ファイザー 患者や患者家族に臨床試験をわかりやすく 「PLS活用」でPatient Centricityを推進
公開日時 2025/01/14 04:51
ファイザーは患者中心に医療を考える「Patient Centricity」の一環として、プレーン・ランゲージ・サマリー(PLS)の取り組みを進めている。患者や患者家族が、正しい情報を入手できる仕組みづくりを行っていく狙いがある。同社はこのほど、第三世代未分化リンパ腫キナーゼ(ALK)阻害剤「ロルラチニブ(販売名:ローブレナ)」のPLS日本語訳版が2024年12月24日にFuture Oncology誌に掲載されたと発表した。
PLSとは、患者やその家族など、一般の人向けに臨床試験の結果をわかりやすく表現したもの。医療情報には通常多くの専門用語が使われているため、患者や家族にとってより理解しやすいものが求められている。欧州などではすべての臨床試験に対して医薬品企業がPLSを作成することが求められているが、日本ではそのようなルールがない。

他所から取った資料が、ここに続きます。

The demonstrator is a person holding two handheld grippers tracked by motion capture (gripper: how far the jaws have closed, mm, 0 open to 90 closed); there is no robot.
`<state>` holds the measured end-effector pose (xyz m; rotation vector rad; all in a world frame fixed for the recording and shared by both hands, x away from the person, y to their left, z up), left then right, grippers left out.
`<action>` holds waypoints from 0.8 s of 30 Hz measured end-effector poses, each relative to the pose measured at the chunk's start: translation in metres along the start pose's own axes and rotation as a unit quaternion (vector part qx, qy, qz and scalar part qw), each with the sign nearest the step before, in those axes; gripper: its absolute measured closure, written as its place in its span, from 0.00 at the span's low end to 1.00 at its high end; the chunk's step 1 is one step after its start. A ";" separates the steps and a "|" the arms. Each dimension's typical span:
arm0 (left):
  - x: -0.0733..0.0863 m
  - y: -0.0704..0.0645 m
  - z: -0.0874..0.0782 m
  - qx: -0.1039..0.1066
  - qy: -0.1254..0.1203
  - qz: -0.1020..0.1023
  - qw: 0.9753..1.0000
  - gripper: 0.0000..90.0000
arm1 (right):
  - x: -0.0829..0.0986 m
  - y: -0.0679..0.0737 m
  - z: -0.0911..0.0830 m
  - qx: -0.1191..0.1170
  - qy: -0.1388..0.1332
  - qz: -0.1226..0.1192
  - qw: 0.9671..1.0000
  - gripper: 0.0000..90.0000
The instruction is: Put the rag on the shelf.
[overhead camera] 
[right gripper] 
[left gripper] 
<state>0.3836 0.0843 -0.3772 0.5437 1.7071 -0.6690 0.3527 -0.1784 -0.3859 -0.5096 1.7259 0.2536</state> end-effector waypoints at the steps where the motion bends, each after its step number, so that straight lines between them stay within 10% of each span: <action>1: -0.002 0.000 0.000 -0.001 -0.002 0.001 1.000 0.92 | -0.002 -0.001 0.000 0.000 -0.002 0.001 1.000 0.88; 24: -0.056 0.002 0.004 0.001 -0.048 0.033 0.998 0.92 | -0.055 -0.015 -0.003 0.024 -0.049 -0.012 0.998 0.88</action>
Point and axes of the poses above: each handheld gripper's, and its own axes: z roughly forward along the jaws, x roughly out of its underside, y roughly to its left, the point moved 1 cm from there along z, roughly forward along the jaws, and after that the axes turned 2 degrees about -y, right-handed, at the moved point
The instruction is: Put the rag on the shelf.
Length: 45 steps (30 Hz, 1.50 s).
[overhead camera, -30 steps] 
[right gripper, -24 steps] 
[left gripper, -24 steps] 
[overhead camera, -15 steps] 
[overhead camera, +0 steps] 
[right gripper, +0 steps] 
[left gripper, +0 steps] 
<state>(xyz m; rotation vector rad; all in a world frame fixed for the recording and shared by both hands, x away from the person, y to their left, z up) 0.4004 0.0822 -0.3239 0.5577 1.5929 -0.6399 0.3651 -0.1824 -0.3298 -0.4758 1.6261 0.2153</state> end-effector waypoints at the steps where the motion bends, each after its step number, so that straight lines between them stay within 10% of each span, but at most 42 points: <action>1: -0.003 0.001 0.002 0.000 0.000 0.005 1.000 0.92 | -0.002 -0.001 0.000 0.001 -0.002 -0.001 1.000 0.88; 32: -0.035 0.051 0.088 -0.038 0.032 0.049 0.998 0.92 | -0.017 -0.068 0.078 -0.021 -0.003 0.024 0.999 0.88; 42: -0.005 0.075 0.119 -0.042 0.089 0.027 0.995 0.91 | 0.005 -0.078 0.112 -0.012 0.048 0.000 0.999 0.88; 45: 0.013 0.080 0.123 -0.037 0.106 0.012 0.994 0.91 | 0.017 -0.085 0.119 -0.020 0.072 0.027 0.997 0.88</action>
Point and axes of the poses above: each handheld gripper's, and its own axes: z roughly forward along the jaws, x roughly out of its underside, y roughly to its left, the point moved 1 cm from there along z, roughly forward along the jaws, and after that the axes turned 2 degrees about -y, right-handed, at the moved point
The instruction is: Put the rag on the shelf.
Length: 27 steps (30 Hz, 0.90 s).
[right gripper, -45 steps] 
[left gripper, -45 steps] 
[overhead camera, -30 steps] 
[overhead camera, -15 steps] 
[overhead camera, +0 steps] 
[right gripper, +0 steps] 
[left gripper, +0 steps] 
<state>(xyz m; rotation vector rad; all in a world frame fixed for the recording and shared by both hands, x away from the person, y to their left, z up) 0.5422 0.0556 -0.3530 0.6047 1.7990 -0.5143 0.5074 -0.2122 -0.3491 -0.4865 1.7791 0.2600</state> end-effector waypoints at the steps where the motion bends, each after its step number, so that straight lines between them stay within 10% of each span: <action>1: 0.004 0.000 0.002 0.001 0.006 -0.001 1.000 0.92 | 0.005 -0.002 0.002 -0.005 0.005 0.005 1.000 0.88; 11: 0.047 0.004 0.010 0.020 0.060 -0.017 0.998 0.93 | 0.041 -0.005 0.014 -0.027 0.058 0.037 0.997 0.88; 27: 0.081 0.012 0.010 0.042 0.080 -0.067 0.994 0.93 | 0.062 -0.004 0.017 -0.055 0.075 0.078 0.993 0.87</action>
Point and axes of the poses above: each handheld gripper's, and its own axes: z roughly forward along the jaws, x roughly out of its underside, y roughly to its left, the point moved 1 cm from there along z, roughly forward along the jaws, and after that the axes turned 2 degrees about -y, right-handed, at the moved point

◎臨床試験の結果を色つきグラフで表現 取組みは3例に
同社が今回発表した日本語版のPLSはALK陽性進行非小細胞肺がん患者を対象とした第3相試験についてまとめたもので、ロルラチニブとクリゾチニブ(販売名:ザーコリ)を比較して薬の効果や安全性を5年にわたり追跡した内容が日本語訳され記載されている。このPLSでは、疾患についてイラストを用いて見やすく表現されていたり、臨床試験でロルラチニブの治療によって悪化していない人の割合がどのくらいいるのかなどを色つきのグラフで表現されていたりして、一般の人でも理解しやすいよう工夫されている。
PLSの取り組みは今回、同社として3例目。これまでは乳がん治療に用いられる抗悪性腫瘍剤のパルボシクリブ(販売名:イブランス)についてのPLSと、ロルラチニブの効果を3年追跡したものについてのPLS日本語訳版を作成してきた。

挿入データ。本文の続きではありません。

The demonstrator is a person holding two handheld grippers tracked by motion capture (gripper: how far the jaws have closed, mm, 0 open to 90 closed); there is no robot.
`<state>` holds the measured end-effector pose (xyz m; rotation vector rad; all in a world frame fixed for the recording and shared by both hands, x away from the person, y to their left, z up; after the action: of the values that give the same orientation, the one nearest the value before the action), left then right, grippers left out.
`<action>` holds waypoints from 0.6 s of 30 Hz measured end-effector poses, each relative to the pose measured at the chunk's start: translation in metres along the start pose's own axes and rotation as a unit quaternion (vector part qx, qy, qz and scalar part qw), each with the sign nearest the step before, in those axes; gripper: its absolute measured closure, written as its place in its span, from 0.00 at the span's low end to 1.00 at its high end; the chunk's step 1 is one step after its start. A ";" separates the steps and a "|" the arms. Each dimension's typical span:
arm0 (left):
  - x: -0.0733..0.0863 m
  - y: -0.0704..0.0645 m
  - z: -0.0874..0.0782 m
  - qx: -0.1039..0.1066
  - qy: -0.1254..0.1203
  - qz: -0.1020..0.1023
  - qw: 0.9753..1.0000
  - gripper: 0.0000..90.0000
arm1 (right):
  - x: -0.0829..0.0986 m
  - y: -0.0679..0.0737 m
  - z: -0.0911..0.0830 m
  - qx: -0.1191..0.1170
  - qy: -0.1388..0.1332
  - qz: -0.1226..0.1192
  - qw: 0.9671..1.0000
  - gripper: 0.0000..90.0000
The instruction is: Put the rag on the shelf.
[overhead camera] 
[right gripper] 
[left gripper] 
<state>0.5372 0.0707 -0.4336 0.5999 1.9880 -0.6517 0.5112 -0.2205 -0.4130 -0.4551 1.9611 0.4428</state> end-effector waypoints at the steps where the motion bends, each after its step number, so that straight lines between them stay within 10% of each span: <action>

同社は、Patient Centricityを重視し、PLSの活動はその一環としている。今後の取り組みについては、「各ステークホルダーのみなさまと協働し、患者さんやご家族のさまざまな情報ニーズに寄り添い、治験および市販後の臨床研究における分かりやすい情報を発信し、ひとりでも多くの方々に貢献していく」とコメントしている。